While such statements and sentiments are normal for Justice Breyer and others who share his judicial philosophy, deference to the legislature shows that Breyer obviously overlooked one of the lasting thoughts expressed by Tocqueville in Democracy in America: the tyranny of the majority. In Book 1, Chapter 15, Tocqueville discusses the major flaw of democracy in that it empowers the majority in such a manner that it will dominate society both politically and morally. In regards to the political aspects, Tocqueville states that:

“Of all political institutions, the legislature is the one that is most easily swayed by the will of the majority. The Americans determined that the members of the legislature should be elected by the people directly, and for a very brief term, in order to subject them, not only to the general convictions, but even to the daily passions, of their constituents. The members of both houses are taken from the same classes in society and nominated in the same manner; so that the movements of the legislative bodies are almost as rapid, and quite as irresistible, as those of a single assembly.

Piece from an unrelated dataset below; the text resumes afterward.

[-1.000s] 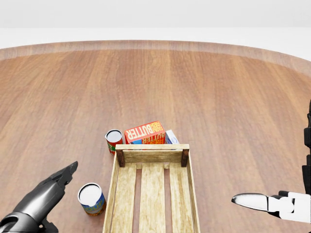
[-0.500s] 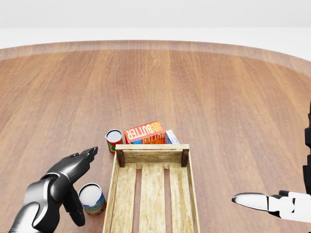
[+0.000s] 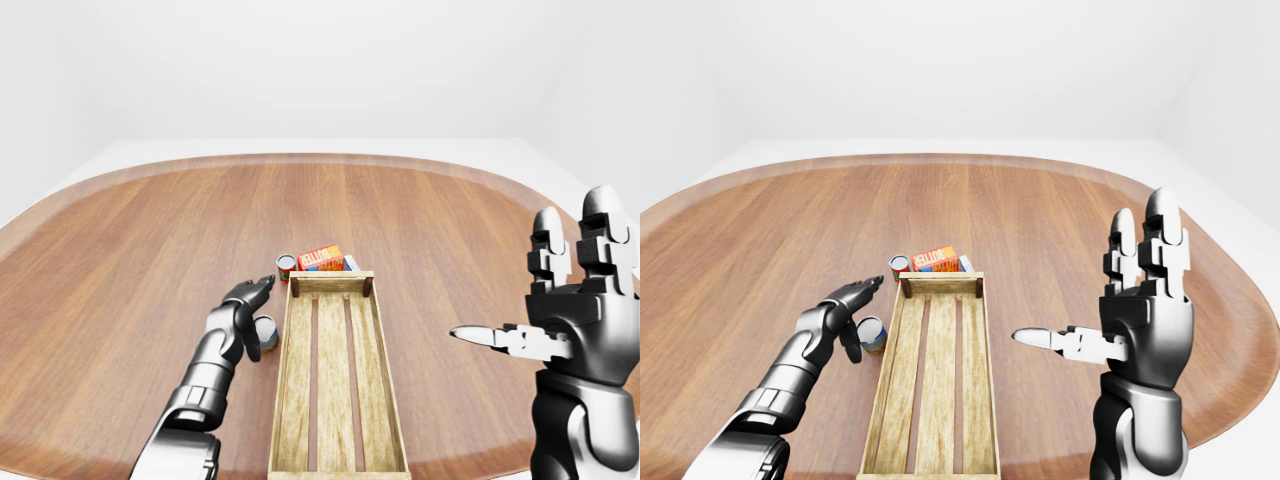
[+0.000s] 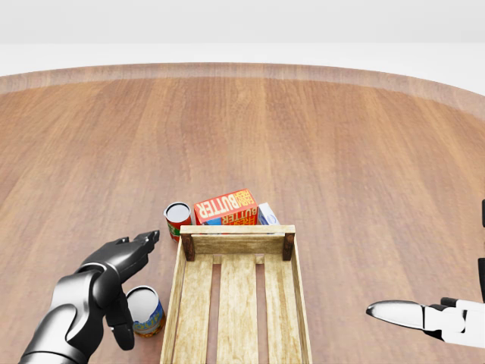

It is to a legislature thus constituted that almost all the authority of the government has been entrusted.”

On the moral aspects:

“IT is in the examination of the exercise of thought in the United States that we clearly perceive how far the power of the majority surpasses all the powers with which we are acquainted in Europe. Thought is an invisible and subtle power that mocks all the efforts of tyranny. At the present time the most absolute monarchs in Europe cannot prevent certain opinions hostile to their authority from circulating in secret through their dominions and even in their courts. It is not so in America; as long as the majority is still undecided, discussion is carried on; but as soon as its decision is irrevocably pronounced, everyone is silent, and the friends as well as the opponents of the measure unite in assenting to its propriety. The reason for this is perfectly clear: no monarch is so absolute as to combine all the powers of society in his own hands and to conquer all opposition, as a majority is able to do, which has the right both of making and of executing the laws.”

In other words, the most destructive thing one can do is rely on majority opinion to determine what actions the legislature should take, which in turn vastly limits the amount of debate while expanding the majority’s power. One would think that listing an Intellectual Influence would meant one actually read the book, but in Breyer’s case, it looks like his jurisprudence reinforces the tyranny of the majority (especially in the context of the First Amendment) rather than counteract it.